Full coupling between radiatiOn and Combustion for Unsteady Simulation
|Principal Investigator(s)||Olivier GICQUEL|
|Leading Institution||Ecole Centrale Paris - CNRS|
|DEISA Home Site||IDRIS|
Numerical simulations of turbulent reacting flows including pollutant formation and radiative heat transfers are mandatory for practical applications but require adapted models and large computational resources. Large eddy simulations (LES) where larger turbulent motions of the flow field are explicitly resolved when only the small ones effects are modelled appear as a promising tool for such simulations. In this approach, cold fresh gas zones and hot burnt gas zones, which behave very differently in terms of pollutant formation and radiative heat transfers, are identified at the resolved scale level and subgrid scale contribution, mainly limited to the vicinity of the resolved flame front, may be neglected at a first step. Physical phenomena involved in combustion and radiative heat transfers are also very different. Flow fields are generally described through balance over small volumes (finite volume context). Whereas radiative heat transfers involve long distance interactions. Accordingly, reacting flows and radiative heat transfers codes have a very different structure. The proposed approach takes advantage of an efficient coupling between a LES solver and codes devoted to radiative heat transfers where data exchanges occurs at time intervals controlled by the physical times of each phenomenon.
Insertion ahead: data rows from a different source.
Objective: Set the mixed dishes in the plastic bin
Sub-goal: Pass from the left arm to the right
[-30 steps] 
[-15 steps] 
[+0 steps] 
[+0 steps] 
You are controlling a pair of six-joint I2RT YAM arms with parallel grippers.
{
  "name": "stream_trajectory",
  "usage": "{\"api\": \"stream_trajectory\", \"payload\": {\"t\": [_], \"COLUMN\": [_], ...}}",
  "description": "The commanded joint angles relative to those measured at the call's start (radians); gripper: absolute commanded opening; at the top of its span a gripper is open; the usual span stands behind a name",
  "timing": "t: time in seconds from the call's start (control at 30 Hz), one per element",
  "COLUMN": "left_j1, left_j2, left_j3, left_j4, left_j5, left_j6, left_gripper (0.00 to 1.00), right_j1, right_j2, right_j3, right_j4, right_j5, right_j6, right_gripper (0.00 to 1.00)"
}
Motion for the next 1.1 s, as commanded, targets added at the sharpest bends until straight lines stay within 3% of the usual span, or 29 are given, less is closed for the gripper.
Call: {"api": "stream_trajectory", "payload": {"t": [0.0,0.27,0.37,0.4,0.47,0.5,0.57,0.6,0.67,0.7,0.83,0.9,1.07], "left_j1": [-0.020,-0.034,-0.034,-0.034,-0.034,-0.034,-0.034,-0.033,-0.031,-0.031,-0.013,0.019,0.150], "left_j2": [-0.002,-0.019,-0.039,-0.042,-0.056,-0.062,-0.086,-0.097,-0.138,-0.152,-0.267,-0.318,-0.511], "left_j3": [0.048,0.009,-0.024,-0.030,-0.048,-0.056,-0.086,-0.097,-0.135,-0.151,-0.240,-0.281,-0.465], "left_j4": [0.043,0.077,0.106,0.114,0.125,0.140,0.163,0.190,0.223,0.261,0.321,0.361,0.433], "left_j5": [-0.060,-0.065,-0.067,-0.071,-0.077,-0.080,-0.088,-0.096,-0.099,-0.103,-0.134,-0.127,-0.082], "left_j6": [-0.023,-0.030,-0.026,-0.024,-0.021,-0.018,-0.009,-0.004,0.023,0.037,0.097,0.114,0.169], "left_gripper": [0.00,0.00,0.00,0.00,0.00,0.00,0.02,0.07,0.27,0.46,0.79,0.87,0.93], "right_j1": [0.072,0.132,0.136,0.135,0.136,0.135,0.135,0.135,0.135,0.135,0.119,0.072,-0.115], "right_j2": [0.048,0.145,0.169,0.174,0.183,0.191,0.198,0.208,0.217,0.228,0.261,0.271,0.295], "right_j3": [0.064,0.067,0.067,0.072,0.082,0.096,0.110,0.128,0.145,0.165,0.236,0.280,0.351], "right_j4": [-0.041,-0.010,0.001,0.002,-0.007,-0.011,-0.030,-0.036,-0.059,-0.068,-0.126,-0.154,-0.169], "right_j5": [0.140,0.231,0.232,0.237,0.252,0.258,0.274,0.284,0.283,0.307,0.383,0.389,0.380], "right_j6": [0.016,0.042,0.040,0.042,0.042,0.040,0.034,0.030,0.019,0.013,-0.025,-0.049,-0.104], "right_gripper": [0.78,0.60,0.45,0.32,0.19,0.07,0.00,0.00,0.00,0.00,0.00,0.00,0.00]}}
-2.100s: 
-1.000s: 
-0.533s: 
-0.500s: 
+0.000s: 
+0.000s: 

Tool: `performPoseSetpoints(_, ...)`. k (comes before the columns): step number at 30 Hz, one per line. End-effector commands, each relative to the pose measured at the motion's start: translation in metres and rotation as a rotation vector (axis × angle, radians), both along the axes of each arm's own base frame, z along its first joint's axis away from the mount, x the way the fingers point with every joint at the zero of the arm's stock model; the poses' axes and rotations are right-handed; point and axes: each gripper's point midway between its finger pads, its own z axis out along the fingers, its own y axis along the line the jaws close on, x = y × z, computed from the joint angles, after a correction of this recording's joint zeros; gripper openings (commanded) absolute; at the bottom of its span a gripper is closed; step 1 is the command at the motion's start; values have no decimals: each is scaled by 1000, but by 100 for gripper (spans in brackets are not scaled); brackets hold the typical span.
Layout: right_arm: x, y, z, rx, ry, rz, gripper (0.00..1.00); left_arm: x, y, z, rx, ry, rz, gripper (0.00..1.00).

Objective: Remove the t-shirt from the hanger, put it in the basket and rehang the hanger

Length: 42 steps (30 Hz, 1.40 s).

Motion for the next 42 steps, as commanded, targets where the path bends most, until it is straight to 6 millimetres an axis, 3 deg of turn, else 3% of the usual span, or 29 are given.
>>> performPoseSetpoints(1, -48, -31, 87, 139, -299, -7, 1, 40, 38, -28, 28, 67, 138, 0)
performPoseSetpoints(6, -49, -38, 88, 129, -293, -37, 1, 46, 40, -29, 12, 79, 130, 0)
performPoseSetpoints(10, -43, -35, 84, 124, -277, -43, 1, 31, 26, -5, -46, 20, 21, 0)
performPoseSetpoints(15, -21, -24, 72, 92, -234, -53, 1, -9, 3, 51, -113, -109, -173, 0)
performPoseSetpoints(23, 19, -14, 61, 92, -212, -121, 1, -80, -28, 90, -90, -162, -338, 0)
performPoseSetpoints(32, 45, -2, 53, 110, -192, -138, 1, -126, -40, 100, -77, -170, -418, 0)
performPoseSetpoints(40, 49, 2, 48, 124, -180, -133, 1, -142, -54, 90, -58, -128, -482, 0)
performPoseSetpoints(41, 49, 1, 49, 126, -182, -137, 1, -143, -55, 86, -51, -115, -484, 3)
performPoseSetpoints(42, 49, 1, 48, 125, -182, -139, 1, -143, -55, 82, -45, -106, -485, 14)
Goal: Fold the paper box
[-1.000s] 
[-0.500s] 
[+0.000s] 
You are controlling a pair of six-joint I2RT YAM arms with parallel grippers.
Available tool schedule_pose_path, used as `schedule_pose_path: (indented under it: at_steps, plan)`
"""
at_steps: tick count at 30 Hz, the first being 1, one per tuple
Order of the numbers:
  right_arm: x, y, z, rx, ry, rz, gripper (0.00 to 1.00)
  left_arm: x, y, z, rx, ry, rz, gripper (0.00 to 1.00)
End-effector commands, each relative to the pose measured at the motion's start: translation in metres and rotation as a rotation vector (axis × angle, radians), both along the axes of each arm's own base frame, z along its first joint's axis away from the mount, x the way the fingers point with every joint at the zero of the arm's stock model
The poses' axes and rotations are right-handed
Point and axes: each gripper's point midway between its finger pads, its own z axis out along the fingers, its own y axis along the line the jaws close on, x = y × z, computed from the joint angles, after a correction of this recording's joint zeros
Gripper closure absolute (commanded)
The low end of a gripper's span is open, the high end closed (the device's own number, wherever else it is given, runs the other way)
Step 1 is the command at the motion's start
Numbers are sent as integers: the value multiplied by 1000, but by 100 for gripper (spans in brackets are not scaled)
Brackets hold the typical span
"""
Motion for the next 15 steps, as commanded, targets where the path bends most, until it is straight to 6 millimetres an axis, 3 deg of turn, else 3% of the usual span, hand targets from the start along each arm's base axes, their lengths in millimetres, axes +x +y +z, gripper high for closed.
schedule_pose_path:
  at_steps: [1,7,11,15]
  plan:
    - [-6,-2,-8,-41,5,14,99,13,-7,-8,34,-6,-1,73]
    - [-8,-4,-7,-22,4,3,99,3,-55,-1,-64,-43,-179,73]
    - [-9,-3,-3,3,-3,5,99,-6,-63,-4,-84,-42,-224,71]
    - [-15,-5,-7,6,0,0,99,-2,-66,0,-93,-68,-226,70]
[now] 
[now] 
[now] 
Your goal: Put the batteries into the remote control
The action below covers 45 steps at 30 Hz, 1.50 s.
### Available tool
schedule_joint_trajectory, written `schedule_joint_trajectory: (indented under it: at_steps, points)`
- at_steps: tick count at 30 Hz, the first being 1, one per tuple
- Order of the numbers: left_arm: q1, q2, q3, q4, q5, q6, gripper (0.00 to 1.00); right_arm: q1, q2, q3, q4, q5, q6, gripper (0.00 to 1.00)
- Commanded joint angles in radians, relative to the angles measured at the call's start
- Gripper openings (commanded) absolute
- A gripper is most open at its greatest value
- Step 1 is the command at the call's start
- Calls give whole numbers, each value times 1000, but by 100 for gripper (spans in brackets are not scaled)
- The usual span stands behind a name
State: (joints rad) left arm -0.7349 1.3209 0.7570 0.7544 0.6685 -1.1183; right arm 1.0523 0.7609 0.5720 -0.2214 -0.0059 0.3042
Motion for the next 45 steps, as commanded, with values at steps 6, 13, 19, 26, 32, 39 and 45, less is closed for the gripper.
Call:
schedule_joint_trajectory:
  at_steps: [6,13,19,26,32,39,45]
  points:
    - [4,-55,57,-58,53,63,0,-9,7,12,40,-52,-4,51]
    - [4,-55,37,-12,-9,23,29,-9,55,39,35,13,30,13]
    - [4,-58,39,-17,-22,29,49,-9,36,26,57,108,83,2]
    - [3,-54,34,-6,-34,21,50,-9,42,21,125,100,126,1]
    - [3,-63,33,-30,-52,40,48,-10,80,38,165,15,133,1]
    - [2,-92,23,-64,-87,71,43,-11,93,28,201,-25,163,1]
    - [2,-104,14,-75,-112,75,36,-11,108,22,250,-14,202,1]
Taking advantage of the opportunity provided by the DECI program, 3D simulations will be performed. The impact of radiation on the flame dynamics will, then, be accurately investigated. In the same time an estimation of the impact of the radiative model accuracy on the flame behaviour prediction will be proposed. These results will be also helpful for the gas turbine or the furnace burner designers to avoid the apparition of combustion instabilities in their combustion chamber.